Эвелина тоже села поближе, на всякий случай. Верная супруга, что пиздец. Запахло жареным – сразу присматривает себе новый член с кошельком. Да потолще – и то, и другое.

– Да, мне вот тоже всегда было интересно, чем серые мышки вроде её мамаши покоряют мужчин?

Сложил руки на груди, закрылся от них.

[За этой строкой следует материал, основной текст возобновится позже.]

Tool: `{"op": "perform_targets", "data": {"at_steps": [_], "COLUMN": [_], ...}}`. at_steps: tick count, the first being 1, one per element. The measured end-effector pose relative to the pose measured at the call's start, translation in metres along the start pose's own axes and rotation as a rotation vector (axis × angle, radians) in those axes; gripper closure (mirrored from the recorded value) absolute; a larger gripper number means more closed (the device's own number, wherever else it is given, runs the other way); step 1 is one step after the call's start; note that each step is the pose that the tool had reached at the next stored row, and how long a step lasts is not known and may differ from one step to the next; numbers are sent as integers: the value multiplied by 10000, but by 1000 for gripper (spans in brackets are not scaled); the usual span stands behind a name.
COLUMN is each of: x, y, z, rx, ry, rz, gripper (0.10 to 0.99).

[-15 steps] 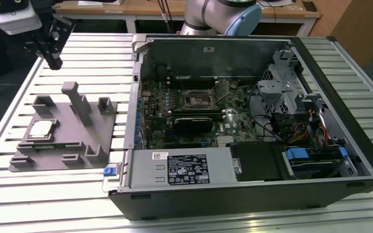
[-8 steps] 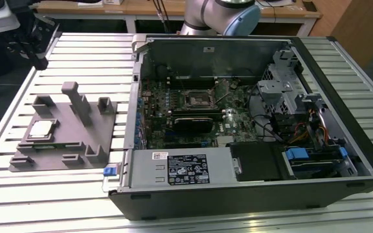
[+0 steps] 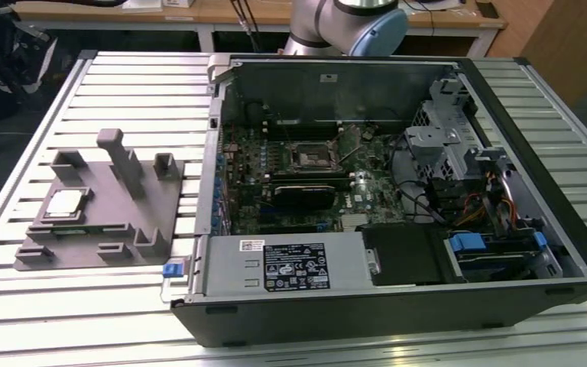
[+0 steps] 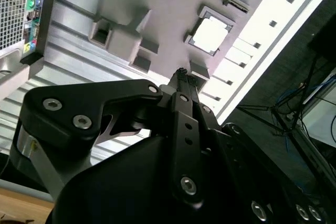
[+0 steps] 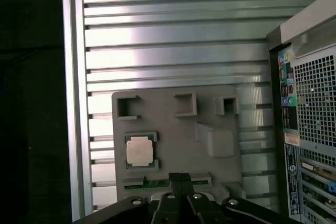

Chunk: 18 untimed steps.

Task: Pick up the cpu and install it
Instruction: 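Reach for the cpu, then pick up the cpu and move it towards the insertion slot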

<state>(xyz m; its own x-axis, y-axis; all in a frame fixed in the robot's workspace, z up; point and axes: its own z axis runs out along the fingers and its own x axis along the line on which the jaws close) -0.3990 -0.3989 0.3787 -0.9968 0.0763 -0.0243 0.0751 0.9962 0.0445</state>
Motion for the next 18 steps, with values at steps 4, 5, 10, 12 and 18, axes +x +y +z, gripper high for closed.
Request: {"op": "perform_targets", "data": {"at_steps": [4, 5, 10, 12, 18], "x": [128, 150, 258, 293, 328], "y": [-10, -12, -20, -23, -27], "z": [3, 3, 10, 14, 35], "rx": [-1, 0, -2, -2, 1], "ry": [-1, 0, -1, -1, 31], "rz": [0, 1, -1, 0, 0], "gripper": [980, 980, 980, 980, 980]}}
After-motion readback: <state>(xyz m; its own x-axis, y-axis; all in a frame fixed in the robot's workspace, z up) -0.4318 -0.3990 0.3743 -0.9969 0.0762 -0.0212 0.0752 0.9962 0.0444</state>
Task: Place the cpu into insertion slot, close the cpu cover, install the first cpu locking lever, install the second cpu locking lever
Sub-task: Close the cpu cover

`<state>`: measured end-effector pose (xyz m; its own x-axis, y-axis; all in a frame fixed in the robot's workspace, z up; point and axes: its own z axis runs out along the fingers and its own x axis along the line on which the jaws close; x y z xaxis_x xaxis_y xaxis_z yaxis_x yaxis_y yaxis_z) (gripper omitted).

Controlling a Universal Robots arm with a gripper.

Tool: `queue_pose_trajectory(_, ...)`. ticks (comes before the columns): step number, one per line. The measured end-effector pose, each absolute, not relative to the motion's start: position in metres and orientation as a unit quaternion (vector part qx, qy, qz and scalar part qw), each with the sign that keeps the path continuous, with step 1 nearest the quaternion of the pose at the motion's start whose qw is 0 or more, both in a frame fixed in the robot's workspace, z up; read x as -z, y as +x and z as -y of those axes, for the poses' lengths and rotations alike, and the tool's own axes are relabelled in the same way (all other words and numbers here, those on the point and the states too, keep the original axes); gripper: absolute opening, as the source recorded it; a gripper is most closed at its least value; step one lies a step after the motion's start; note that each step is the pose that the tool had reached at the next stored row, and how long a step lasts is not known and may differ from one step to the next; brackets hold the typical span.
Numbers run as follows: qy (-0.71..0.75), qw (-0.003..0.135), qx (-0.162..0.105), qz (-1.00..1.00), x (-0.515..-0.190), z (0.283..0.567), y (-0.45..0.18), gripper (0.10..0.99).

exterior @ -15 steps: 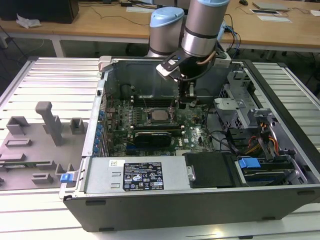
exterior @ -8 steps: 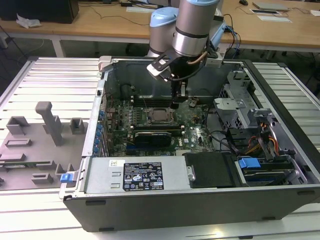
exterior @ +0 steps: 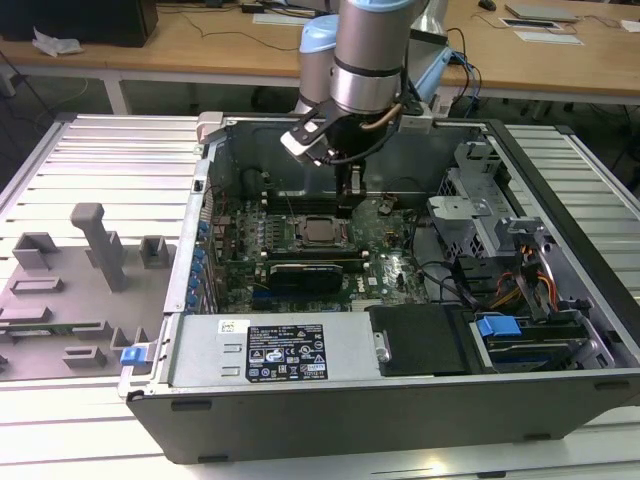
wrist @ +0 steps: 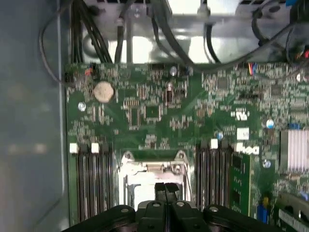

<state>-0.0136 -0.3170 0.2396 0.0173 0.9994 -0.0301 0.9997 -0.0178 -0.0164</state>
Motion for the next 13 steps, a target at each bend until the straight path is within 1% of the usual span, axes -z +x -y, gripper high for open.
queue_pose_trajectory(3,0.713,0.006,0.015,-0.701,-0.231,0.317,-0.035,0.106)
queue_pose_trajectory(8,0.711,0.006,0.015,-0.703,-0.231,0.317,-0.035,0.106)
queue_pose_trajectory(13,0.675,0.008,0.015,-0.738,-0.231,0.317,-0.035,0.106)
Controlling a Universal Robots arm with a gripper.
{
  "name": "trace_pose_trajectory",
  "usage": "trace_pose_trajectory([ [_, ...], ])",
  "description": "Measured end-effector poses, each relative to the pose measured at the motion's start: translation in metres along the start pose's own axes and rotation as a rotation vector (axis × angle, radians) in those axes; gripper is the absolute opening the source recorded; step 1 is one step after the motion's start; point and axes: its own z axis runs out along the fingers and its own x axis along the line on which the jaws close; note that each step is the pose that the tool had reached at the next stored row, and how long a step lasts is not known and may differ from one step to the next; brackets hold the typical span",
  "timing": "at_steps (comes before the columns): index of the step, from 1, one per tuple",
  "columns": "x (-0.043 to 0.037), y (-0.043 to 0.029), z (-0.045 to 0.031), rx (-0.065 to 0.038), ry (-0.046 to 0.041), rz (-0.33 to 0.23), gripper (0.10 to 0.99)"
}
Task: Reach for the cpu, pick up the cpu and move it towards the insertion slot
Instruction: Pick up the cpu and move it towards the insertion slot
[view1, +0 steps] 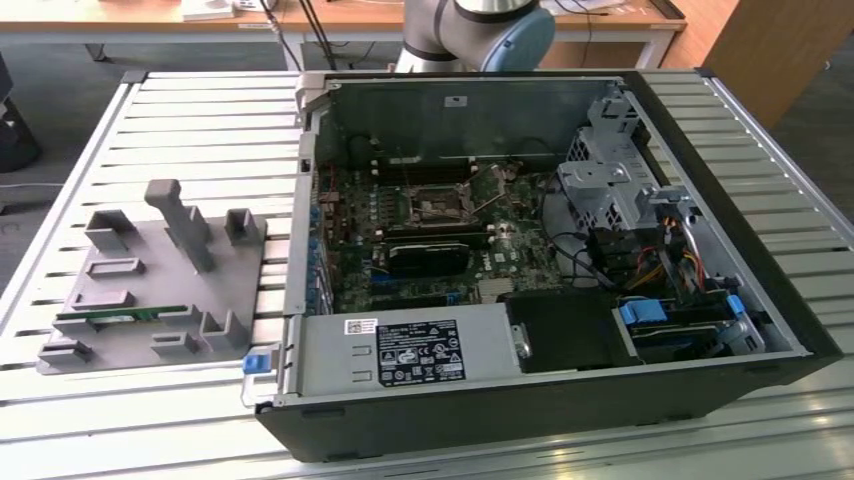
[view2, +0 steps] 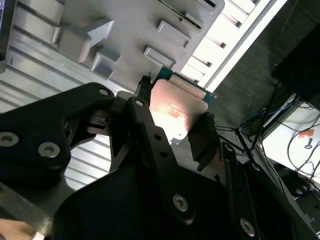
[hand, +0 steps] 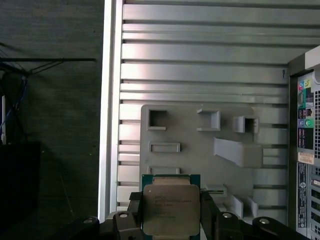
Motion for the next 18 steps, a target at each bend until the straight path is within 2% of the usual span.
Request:
trace_pose_trajectory([
  [18,-0.0813,-0.0006,0.0064,0.0,0.001,0.0,0.545],
])
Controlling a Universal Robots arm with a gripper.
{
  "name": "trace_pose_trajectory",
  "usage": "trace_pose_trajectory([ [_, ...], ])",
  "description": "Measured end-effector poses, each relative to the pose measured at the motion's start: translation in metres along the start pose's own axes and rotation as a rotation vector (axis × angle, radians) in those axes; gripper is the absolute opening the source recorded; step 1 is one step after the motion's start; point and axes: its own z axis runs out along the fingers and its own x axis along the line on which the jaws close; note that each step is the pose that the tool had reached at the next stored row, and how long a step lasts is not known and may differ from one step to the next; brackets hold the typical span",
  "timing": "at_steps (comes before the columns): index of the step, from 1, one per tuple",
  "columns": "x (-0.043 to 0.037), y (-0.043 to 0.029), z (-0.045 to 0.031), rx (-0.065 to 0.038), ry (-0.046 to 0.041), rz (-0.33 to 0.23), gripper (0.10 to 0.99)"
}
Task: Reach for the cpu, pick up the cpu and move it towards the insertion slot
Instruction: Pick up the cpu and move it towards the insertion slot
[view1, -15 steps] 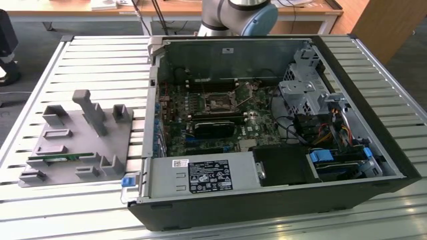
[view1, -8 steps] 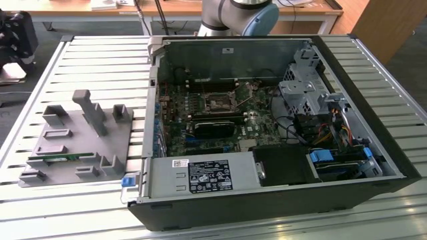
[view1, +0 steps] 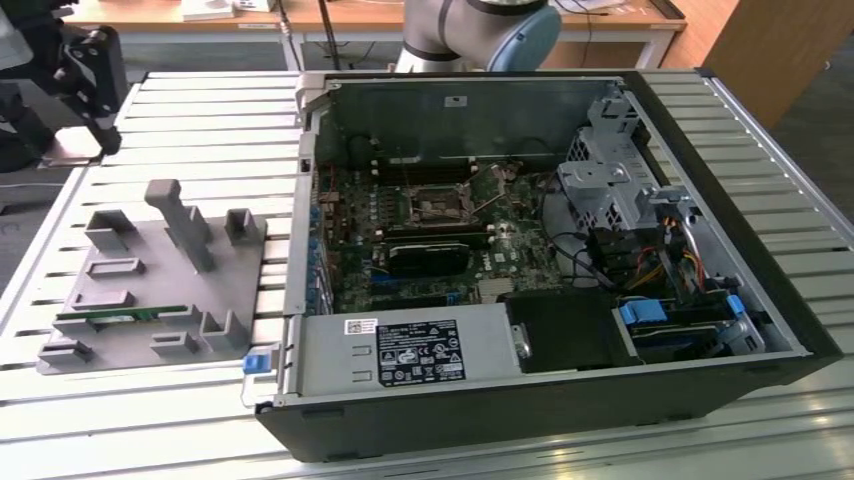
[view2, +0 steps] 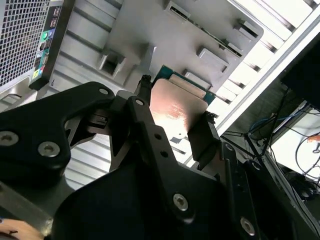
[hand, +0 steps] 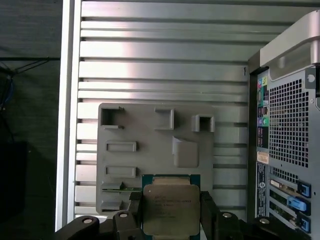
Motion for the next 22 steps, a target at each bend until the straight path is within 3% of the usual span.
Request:
trace_pose_trajectory([
  [7,-0.0319,-0.0002,0.0017,0.0,-0.0001,0.0,0.545],
  [8,-0.0409,-0.0003,0.0022,0.0,-0.0001,0.0,0.545],
  [22,-0.1045,-0.0008,0.0059,0.0,-0.0002,0.0,0.545],
])
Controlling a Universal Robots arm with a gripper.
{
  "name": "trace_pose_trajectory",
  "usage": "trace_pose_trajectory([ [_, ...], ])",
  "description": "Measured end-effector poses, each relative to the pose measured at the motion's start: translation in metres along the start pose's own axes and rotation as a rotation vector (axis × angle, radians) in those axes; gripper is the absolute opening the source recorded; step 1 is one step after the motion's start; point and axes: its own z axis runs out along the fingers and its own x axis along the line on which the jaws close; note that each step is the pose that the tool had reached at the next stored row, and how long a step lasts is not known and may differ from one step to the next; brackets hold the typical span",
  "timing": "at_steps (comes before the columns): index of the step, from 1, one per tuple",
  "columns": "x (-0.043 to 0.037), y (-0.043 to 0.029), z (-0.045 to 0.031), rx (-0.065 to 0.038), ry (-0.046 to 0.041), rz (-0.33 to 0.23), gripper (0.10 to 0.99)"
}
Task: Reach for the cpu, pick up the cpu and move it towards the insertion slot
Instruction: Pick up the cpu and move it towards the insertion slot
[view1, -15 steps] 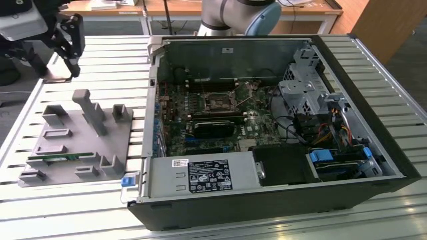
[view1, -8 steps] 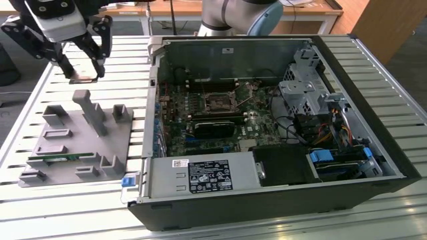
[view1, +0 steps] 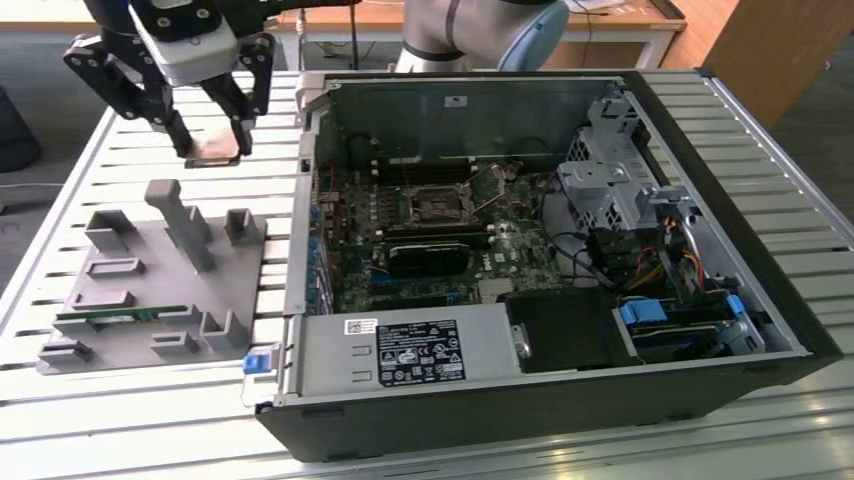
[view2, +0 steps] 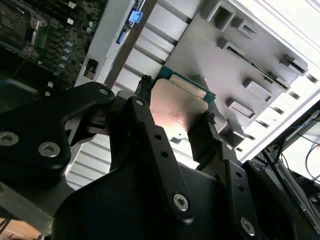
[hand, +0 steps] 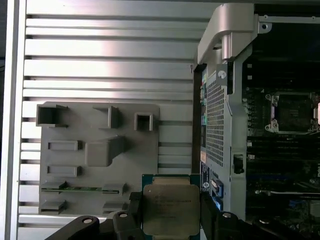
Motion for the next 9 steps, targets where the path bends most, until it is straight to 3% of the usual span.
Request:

Не-не, сучки, сегодня я пас.

– Искренностью.

Его ответит был для них, как гром среди ясного неба, – обе вздрогнули, переглянулись.

Искренность? Нет, не слышали.

Эвелина – Радушная Хозяйка – расхохоталась.

– Ах, Харитон, право же, – замахала руками. – Вы словно по классике: «Ах, обмануть меня не трудно, я сам обманываться рад». Наша скромная Асенька – та ещё лгунья.

Он прищурился. Прекрасно знал, какой эффект производит его прищур на баб. Одна живописала в красках.

Ресницы такие длиннющие, загнутые на концах. А между ними синяя радужка как сапфировые клинки, опасные и разящие.

Иногда попадались поэтессы. Ога. После трёх оргазмов за раз и не так засочиняешь.

– Мадам и мисс, – он наклонился вперёд, ближе к ним, – есть ситуации, когда лгать – опасно для жизни. Вот тогда-то человек и обнажается до глубины души.

– Вы уверены? – подавила смешок Большеротая Вика. – Аська отлично умеет прятать эмоции.

Он тоже умеет. И знает, что к этому приводит. Какие обстоятельства вынуждают человека стать скрытным. Поэтому непроизвольно сжимает кулаки.